:: WHAT TO PRODUCE ::
Retype all data exactly as given. Pictures should not be retyped.

--- START ---

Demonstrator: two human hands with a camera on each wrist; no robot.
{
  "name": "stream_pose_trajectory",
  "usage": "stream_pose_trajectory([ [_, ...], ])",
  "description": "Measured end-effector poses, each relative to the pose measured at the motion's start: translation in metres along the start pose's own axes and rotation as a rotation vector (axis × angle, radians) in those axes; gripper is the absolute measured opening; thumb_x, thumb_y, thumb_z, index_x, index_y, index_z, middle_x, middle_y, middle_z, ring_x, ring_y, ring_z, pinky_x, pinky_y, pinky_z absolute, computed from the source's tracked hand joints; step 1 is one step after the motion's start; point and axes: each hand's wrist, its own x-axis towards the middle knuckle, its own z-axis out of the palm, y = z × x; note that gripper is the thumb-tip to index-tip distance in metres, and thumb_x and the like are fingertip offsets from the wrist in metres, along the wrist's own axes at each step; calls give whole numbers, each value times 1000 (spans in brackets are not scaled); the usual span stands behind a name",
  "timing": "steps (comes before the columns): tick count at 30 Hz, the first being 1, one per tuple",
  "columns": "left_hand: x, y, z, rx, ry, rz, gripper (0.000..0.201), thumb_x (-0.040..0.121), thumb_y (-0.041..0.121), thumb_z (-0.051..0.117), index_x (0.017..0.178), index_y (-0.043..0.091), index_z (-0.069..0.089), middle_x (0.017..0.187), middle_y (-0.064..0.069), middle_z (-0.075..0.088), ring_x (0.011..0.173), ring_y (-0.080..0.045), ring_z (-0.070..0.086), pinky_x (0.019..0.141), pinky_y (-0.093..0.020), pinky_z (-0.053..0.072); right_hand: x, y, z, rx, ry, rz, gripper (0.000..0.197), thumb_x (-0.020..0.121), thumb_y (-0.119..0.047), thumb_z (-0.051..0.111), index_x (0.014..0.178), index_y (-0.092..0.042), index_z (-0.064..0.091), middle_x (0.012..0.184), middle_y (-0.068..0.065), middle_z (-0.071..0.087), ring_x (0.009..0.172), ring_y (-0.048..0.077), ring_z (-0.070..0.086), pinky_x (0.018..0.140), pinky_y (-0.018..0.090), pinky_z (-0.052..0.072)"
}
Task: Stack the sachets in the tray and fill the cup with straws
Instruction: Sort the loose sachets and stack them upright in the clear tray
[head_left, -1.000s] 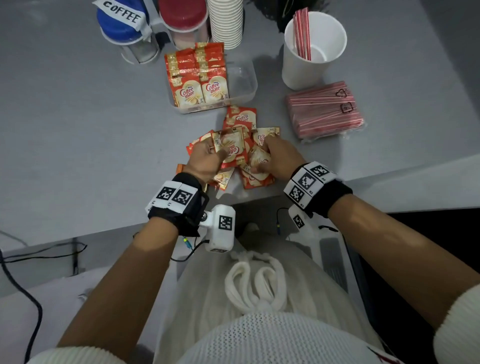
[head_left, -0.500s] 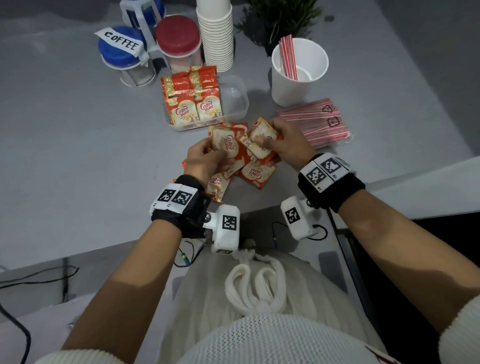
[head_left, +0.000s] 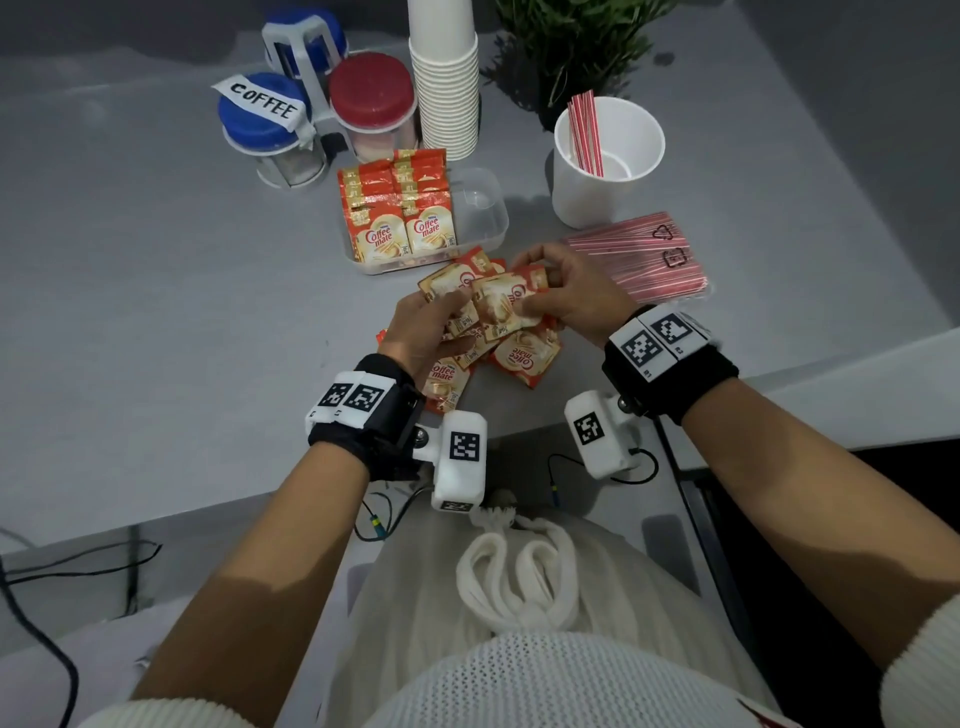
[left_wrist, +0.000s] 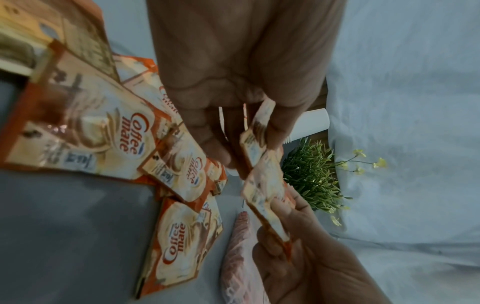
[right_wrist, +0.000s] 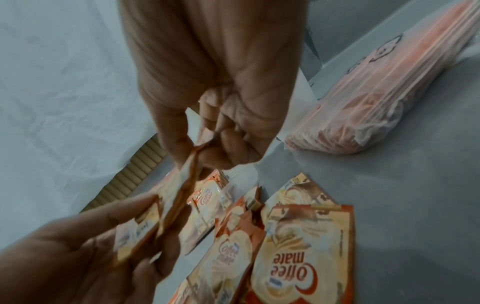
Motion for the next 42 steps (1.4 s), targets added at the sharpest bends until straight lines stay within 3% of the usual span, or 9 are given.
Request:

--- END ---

:: ANSWER SPACE ::
Demonstrator: two human hands with a camera on each wrist; no robot.
{
  "name": "stream_pose_trajectory",
  "usage": "stream_pose_trajectory([ [_, ...], ])",
  "description": "Measured end-effector poses, each relative to the pose measured at the motion's start: translation in metres along the start pose's own axes and rotation as a rotation vector (axis × angle, radians) in those axes; gripper is the absolute measured opening; thumb_x, thumb_y, thumb_z, index_x, index_y, index_z, middle_x, middle_y, middle_z, ring_x, ring_y, ring_z, pinky_x, pinky_y, pinky_z absolute, computed from the source's tracked hand joints; step 1 is one step after the motion's start; point and axes: each hand's wrist, its own x-axis towards the middle knuckle, its own z-axis out of the palm, y = z × x; note that gripper is the thumb-tip to index-tip distance in metres, and thumb_x and the like are fingertip offsets from the wrist in metres, along the wrist's own axes at each step; calls give whole numbers, each value times 1000 (spans in brackets are not scaled); the usual span stands behind a name",
  "timing": "steps (comes before the columns): tick count at 30 Hz, the first being 1, one per tuple",
  "columns": "left_hand: x, y, z, rx, ry, rz, gripper (0.000..0.201), thumb_x (-0.040..0.121), thumb_y (-0.041..0.121), thumb_z (-0.051..0.117), index_x (0.017..0.178), index_y (-0.043..0.091), index_z (-0.069..0.089), middle_x (0.017..0.187), middle_y (-0.064..0.069), middle_z (-0.075..0.088), ring_x (0.011..0.173), ring_y (-0.080..0.045), ring_z (-0.070..0.086), pinky_x (0.019..0.141), pinky_y (-0.093..0.020), pinky_z (-0.053..0.072); right_hand: x, y, z, rx, ry, rz, gripper (0.000..0.197), thumb_x (-0.020..0.121), thumb_y (-0.119..0.047), thumb_z (-0.051..0.111), index_x (0.014..0.178), index_y (-0.092..0.042), index_z (-0.064..0.091), middle_x (0.012..0.184), middle_y (-0.068..0.065), middle_z (-0.071..0.087), ring_x (0.009..0.172), ring_y (-0.048..0.077), ring_z (-0.070..0.086), pinky_x (0.018..0.140), pinky_y (-0.018..0.090), pinky_z (-0.052..0.072)"
}
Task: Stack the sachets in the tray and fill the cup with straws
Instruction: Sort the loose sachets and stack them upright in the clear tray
[head_left, -1.000s] 
[head_left, -0.500s] 
[head_left, +0.000s] 
[left_wrist, +0.000s] 
[right_wrist, +0.000s] 
Motion for the next 42 steps (1.4 s), targets added at the sharpest bends until straight lines stay within 3% of the usual span, or 9 are given.
Request:

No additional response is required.